Significance testing is important for assessing whether a given initialized prediction system is skillful. Some questions that significance testing can answer are:

• Is the correlation coefficient of a lead time series significantly different from zero?

• What is the probability that the retrospective forecast is more valuable than a historical/uninitialized simulation?

• Are correlation coefficients statistically significant despite temporal and spatial autocorrelation?

All of these questions deal with statistical significance. See below on how to use `climpred` to address these questions. Please also have a look at the significance testing example.

## p value for temporal correlations¶

For the correlation metrics, like `_pearson_r()` and `_spearman_r()`, `climpred` also hosts the associated p-value, like `_pearson_r_p_value()`, that this correlation is significantly different from zero. `_pearson_r_eff_p_value()` also incorporates the reduced degrees of freedom due to temporal autocorrelation. See example.

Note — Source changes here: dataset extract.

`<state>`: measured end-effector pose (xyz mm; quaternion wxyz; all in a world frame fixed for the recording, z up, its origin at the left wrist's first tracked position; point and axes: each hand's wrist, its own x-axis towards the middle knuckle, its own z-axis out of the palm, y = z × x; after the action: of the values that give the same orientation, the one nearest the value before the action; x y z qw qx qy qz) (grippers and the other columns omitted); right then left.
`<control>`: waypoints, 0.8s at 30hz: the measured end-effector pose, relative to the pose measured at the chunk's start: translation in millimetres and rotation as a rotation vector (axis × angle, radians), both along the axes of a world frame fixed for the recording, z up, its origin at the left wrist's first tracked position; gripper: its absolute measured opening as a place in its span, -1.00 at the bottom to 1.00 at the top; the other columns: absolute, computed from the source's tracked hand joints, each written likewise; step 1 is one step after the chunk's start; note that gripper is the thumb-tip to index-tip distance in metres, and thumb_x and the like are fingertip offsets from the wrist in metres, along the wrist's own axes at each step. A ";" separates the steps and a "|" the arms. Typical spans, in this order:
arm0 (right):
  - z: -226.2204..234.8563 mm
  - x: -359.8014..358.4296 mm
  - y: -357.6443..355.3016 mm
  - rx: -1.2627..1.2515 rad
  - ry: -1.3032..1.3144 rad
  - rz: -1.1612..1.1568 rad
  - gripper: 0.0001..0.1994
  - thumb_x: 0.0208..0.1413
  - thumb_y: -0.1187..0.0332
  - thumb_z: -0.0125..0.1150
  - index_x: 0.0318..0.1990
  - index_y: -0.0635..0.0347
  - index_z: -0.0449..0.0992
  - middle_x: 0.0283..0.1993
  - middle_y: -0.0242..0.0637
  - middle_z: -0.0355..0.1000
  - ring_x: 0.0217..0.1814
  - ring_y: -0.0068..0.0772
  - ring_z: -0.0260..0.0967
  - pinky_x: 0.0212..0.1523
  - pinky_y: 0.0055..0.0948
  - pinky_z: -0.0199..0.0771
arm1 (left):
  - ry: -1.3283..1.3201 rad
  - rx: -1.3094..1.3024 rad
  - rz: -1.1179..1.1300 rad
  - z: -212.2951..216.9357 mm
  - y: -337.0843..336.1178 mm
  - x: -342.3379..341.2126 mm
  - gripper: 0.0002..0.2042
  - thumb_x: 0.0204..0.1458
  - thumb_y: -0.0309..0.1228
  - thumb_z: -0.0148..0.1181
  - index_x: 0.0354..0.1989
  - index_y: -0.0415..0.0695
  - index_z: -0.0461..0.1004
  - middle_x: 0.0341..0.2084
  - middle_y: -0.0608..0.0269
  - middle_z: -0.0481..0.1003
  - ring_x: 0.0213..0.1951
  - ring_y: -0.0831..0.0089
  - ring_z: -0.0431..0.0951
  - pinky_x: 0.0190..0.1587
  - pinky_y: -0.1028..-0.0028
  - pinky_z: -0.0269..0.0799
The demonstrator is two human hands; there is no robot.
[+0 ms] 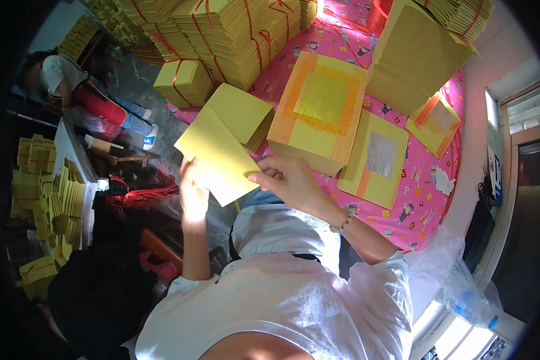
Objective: The person repeatedly picks up a yellow paper sheet and inserts it into a yellow paper pack with a clear window. The person then places the completed pack onto a stack on the table. The task involves repetitive manual assembly of paper products.
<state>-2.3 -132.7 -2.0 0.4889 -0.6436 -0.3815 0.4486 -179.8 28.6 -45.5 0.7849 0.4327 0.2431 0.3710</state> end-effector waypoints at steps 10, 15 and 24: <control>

## Bootstrapping with replacement¶

Testing statistical significance through bootstrapping is commonly used in the field of climate prediction [could add some example citations here]. Bootstrapping relies on resampling the underlying data with replacement for a large number of `iterations`, as proposed by the decadal prediction framework of Goddard et al. 2013 [Goddard2013]. This means that the `initialized` ensemble is resampled with replacement along a dimension (`init` or `member`) and then that resampled ensemble is verified against the observations. This leads to a distribution of `initialized` skill. Further, a `reference` forecast uses the resampled `initialized` ensemble, which creates a `reference` skill distribution. Lastly, an `uninitialized` skill distribution is created from the underlying historical members or the control simulation.

The probability or p value is the fraction of these resampled `initialized` metrics beaten by the `uninitialized` or resampled reference metrics calculated from their respective distributions. Confidence intervals using these distributions are also calculated.

This behavior is incorporated by `bootstrap()`, see example.

## Field significance¶

Please use `esmtools.testing.multipletests()` to control the false discovery rate (FDR) in geospatial data from the above obtained p-values [Wilks2016]. See the FDR example.

## Sign test¶

Use DelSole’s sign test relying on the statistics of a random walk to decide whether one forecast is significantly better than another forecast [DelSole2016], see sign test example.